- Aim of the exercise -
Give back the entire listing verbatim.

- The data -

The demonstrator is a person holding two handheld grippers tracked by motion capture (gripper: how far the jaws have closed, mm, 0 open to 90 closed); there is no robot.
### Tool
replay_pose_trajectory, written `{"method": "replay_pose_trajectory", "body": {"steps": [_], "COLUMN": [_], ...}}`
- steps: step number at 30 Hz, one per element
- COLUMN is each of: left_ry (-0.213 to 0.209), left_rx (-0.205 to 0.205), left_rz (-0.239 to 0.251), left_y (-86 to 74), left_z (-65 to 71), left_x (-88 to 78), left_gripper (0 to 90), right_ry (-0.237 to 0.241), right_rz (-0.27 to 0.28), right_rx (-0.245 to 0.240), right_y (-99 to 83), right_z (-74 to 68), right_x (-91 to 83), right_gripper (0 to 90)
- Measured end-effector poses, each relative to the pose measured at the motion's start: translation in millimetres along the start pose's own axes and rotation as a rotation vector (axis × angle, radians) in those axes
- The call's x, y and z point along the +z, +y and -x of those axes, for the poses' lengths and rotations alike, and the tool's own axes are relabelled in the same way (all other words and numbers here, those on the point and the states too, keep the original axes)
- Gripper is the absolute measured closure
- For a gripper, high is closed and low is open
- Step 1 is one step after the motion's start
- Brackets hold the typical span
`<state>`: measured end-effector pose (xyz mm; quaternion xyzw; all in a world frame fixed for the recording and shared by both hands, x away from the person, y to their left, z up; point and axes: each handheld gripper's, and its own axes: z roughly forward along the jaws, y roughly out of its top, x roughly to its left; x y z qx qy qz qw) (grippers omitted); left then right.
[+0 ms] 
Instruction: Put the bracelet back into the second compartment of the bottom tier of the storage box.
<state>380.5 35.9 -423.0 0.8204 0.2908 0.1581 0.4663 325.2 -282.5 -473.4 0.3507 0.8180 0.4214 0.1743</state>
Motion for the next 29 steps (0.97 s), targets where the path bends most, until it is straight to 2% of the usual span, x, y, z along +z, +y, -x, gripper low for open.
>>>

- Written solution -
The demonstrator is a person holding two handheld grippers tracked by motion capture (gripper: how far the jaws have closed, mm, 0 open to 90 closed); there is no robot.
### Tool
replay_pose_trajectory, written `{"method": "replay_pose_trajectory", "body": {"steps": [_], "COLUMN": [_], ...}}`
- steps: step number at 30 Hz, one per element
- COLUMN is each of: left_ry (-0.213 to 0.209), left_rx (-0.205 to 0.205), left_rz (-0.239 to 0.251), left_y (-86 to 74), left_z (-65 to 71), left_x (-88 to 78), left_gripper (0 to 90), right_ry (-0.237 to 0.241), right_rz (-0.27 to 0.28), right_rx (-0.245 to 0.240), right_y (-99 to 83), right_z (-74 to 68), right_x (-91 to 83), right_gripper (0 to 90)
- Measured end-effector poses, each relative to the pose measured at the motion's start: translation in millimetres along the start pose's own axes and rotation as a rotation vector (axis × angle, radians) in those axes
- The call's x, y and z point along the +z, +y and -x of those axes, for the poses' lengths and rotations alike, and the tool's own axes are relabelled in the same way (all other words and numbers here, those on the point and the states too, keep the original axes)
- Gripper is the absolute measured closure
- For a gripper, high is closed and low is open
- Step 1 is one step after the motion's start
- Brackets hold the typical span
`<state>`: measured end-effector pose (xyz mm; quaternion xyzw; all in a world frame fixed for the recording and shared by both hands, x away from the person, y to their left, z up; point and axes: each handheld gripper's, and its own axes: z roughly forward along the jaws, y roughly out of its top, x roughly to its left; x y z qx qy qz qw) (grippers omitted); left then right.
[+0 ms] 
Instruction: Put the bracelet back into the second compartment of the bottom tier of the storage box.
<state>380.5 35.9 -423.0 0.8204 0.2908 0.1581 0.4663 325.2 -282.5 -473.4 0.3507 0.8180 0.4214 0.1743</state>
Motion for the next 29 steps (0.97 s), targets where the path bends most, until it is straight to 2% of the usual span, x, y, z along +z, +y, -x, gripper low for open.
>>>

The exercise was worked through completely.